Stored items
____________________

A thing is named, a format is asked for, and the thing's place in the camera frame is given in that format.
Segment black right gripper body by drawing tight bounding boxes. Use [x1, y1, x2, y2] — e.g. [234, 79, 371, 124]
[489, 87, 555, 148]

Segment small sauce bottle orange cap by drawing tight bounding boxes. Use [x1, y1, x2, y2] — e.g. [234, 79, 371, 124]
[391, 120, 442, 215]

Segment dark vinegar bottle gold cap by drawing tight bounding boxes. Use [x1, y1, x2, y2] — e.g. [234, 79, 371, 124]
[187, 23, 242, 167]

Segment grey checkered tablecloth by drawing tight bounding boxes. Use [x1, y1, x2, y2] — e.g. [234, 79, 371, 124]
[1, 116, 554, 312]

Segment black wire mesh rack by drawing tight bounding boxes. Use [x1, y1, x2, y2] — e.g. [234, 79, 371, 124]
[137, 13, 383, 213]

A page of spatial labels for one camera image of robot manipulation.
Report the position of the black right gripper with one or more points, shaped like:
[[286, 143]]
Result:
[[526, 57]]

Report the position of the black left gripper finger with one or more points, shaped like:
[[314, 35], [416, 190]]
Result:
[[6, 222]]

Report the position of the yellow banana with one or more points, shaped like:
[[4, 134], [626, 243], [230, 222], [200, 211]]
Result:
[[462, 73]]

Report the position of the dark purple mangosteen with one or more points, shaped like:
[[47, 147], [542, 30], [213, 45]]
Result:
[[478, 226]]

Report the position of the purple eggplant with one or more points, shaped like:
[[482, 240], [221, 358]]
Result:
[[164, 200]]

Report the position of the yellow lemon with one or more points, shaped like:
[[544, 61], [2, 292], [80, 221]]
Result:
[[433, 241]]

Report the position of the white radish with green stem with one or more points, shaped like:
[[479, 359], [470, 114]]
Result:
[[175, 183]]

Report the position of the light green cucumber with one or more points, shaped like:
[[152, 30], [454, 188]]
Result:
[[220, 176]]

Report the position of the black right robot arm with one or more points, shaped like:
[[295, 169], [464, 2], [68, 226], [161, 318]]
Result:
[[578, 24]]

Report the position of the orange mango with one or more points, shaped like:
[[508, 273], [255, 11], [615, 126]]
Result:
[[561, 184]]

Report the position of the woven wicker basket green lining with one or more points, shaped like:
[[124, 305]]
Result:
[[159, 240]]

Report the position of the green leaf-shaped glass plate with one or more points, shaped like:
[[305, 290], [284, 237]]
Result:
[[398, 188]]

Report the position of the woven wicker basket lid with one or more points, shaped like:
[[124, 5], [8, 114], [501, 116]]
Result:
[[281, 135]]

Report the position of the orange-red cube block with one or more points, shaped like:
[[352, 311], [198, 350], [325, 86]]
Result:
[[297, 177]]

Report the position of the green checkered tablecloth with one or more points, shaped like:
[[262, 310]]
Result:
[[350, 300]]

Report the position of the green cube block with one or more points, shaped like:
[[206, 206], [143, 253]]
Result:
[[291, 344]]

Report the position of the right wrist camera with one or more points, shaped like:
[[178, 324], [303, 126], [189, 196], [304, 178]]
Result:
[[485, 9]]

____________________

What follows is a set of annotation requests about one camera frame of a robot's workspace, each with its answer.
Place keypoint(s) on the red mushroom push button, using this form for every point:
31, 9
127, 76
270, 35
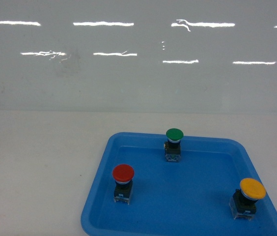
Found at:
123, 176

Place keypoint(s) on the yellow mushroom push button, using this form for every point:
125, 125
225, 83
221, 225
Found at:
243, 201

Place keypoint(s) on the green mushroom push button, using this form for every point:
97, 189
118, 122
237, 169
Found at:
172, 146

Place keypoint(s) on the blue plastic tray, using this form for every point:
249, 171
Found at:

____________________

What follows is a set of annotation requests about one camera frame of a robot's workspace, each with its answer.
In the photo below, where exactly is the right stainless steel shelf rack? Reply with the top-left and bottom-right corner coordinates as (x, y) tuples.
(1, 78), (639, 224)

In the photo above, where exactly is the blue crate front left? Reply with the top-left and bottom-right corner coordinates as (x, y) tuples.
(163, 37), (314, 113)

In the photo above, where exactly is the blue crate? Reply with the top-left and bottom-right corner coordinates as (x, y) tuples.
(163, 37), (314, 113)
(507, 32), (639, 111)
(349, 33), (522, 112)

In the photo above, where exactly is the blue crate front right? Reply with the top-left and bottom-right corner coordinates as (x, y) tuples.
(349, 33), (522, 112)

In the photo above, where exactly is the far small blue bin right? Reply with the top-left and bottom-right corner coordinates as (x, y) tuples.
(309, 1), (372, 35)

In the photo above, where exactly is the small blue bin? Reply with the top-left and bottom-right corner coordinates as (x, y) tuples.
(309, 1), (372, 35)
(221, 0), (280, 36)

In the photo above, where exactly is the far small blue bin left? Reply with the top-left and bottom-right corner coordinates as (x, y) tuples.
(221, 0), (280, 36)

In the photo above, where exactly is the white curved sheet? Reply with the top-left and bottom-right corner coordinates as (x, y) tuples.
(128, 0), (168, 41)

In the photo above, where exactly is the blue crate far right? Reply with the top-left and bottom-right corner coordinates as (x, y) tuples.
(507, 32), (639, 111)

____________________

Extract exactly and only the lines above from the line containing "Segment grey checkered" through the line containing "[[124, 305]]", both end lines included.

RESULT FOR THIS TASK
Segment grey checkered tablecloth by drawing tight bounding boxes. Use [x1, y1, x2, y2] — e.g. [234, 79, 371, 124]
[1, 116, 554, 312]

Segment black wire mesh rack by drawing tight bounding boxes. Use [x1, y1, x2, y2] — e.g. [234, 79, 371, 124]
[137, 13, 383, 213]

A page of spatial labels for one camera image of robot manipulation.
Report the position of the black right gripper with one or more points, shaped like:
[[286, 143]]
Result:
[[526, 57]]

Report the position of the black left gripper finger with one or more points, shaped like:
[[314, 35], [416, 190]]
Result:
[[6, 222]]

Report the position of the yellow banana with one or more points, shaped like:
[[4, 134], [626, 243], [230, 222], [200, 211]]
Result:
[[462, 73]]

Report the position of the dark purple mangosteen with one or more points, shaped like:
[[47, 147], [542, 30], [213, 45]]
Result:
[[478, 226]]

Report the position of the purple eggplant with one or more points, shaped like:
[[482, 240], [221, 358]]
Result:
[[164, 200]]

Report the position of the yellow lemon with one or more points, shaped like:
[[544, 61], [2, 292], [80, 221]]
Result:
[[433, 241]]

Report the position of the white radish with green stem with one or more points, shaped like:
[[479, 359], [470, 114]]
Result:
[[175, 183]]

Report the position of the light green cucumber with one or more points, shaped like:
[[152, 30], [454, 188]]
Result:
[[220, 176]]

Report the position of the black right robot arm with one or more points, shaped like:
[[295, 169], [464, 2], [68, 226], [161, 318]]
Result:
[[578, 24]]

Report the position of the orange mango with one or more points, shaped like:
[[508, 273], [255, 11], [615, 126]]
Result:
[[561, 184]]

Report the position of the woven wicker basket green lining with one or more points, shaped like:
[[124, 305]]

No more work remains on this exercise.